- [WORK REQUIRED]:
Only one stretch of the data is wanted: the line containing "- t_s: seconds", the line containing "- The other", and every line between them, copied exactly.

- [SOURCE MATERIAL]:
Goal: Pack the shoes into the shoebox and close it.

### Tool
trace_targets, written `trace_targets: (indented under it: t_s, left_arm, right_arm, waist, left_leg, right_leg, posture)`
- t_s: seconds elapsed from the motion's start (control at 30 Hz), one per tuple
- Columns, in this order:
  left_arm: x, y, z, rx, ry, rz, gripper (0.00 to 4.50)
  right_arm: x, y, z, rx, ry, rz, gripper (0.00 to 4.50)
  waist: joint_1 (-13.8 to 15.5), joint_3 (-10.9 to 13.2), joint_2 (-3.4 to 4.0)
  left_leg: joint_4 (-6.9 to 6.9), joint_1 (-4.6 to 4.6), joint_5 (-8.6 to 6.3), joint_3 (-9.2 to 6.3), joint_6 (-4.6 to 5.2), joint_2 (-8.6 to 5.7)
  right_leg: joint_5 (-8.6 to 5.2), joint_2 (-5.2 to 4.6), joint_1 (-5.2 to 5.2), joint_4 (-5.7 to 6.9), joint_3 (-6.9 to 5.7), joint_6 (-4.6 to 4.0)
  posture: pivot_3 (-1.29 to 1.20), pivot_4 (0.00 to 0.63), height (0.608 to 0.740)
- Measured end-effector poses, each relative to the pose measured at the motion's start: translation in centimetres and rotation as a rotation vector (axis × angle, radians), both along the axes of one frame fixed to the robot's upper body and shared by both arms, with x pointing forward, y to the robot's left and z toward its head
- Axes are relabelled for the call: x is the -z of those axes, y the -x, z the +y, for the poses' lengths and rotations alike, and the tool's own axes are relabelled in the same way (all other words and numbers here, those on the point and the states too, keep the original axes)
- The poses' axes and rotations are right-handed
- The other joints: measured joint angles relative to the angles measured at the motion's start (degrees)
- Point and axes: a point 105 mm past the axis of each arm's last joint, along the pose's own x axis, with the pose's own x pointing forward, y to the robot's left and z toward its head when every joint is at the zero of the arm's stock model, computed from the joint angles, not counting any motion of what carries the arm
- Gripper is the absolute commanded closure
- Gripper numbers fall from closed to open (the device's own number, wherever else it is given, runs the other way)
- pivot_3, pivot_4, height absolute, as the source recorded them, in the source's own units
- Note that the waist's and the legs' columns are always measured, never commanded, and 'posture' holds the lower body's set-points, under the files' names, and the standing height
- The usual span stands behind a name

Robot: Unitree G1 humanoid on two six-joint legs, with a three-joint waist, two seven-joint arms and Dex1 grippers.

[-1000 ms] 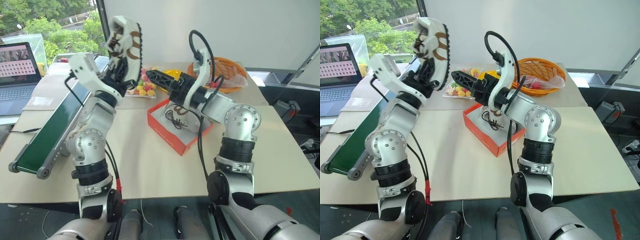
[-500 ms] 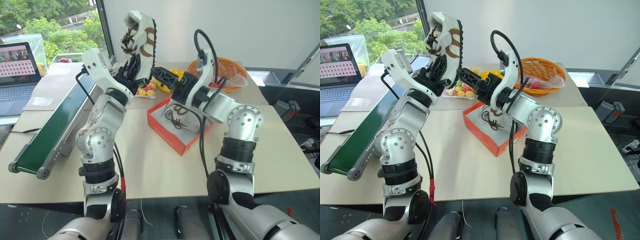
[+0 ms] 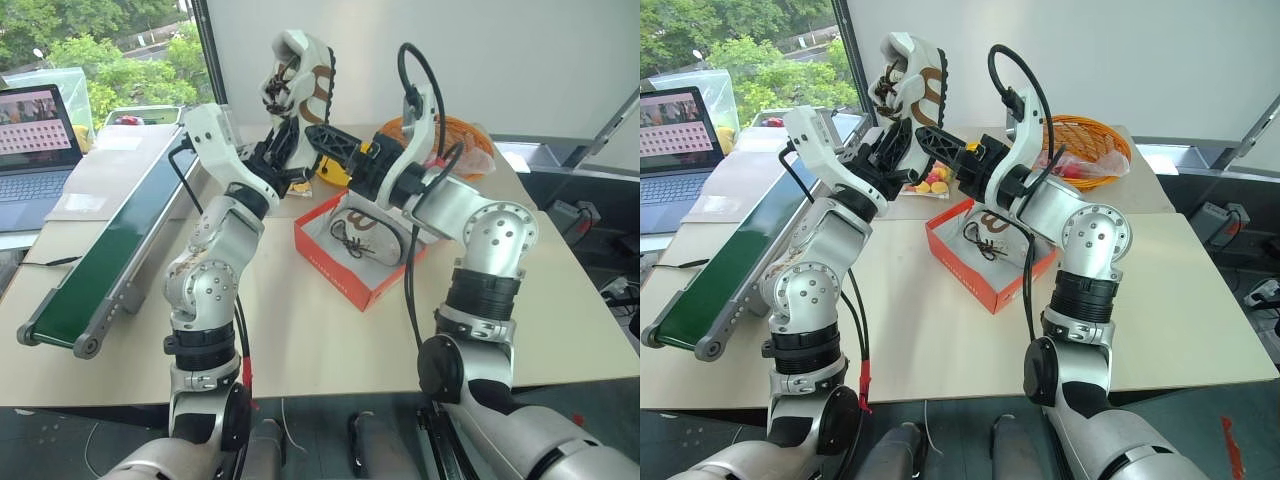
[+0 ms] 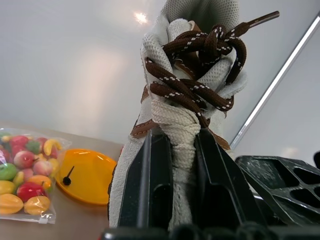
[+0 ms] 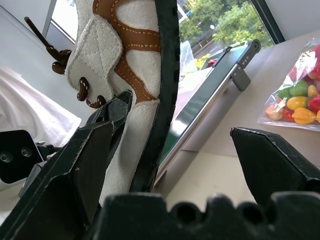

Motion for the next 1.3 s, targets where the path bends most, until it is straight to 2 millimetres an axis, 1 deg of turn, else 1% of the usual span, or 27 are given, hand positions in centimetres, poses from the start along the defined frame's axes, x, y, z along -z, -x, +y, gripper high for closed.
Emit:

- [RESPONSE AREA]:
- t_s: seconds elapsed from the motion's start (control at 30 Hz), one per tuple
- Columns, in this order:
  left_arm: x, y, z, rx, ry, rz, gripper (0.00 to 4.50)
  right_arm: x, y, z, rx, ry, rz, gripper (0.00 to 4.50)
  waist: joint_1 (-13.8 to 15.5), joint_3 (-10.9 to 13.2), joint_2 (-3.4 to 4.0)
  left_leg: joint_4 (-6.9 to 6.9), joint_1 (-4.6 to 4.6), joint_5 (-8.6 to 6.3), joint_3 (-9.2 to 6.3), joint_6 (-4.6 to 5.2), joint_2 (-8.6 to 5.7)
  right_leg: joint_5 (-8.6 to 5.2), joint_2 (-5.2 to 4.6), joint_1 (-5.2 to 5.2), joint_4 (-5.7 to 6.9), joint_3 (-6.9 to 5.7), joint_6 (-4.6 to 4.0)
  posture: pivot_3 (-1.29 to 1.20), pivot_4 (0.00 to 0.63), height (0.608 to 0.740)
- Measured end-effector poses, each relative to the pose measured at the motion's start: translation in centimetres and rotation as a rotation vector (axis × angle, radians), both along the axes of one frame fixed to the robot's upper body and shared by both arms, with x pointing forward, y to the robot's left and z toward its head
- Axes are relabelled for the call: x is the -z of those axes, y the -x, z the +y, for the poses' lengths and rotations alike, and the tool's own axes are relabelled in the same way (all other words and numbers here, those on the point and the states too, keep the original axes)
- The poses' axes and rotations are right-handed
- The other joints: measured joint angles relative to the angles measured at the motion's start (degrees)

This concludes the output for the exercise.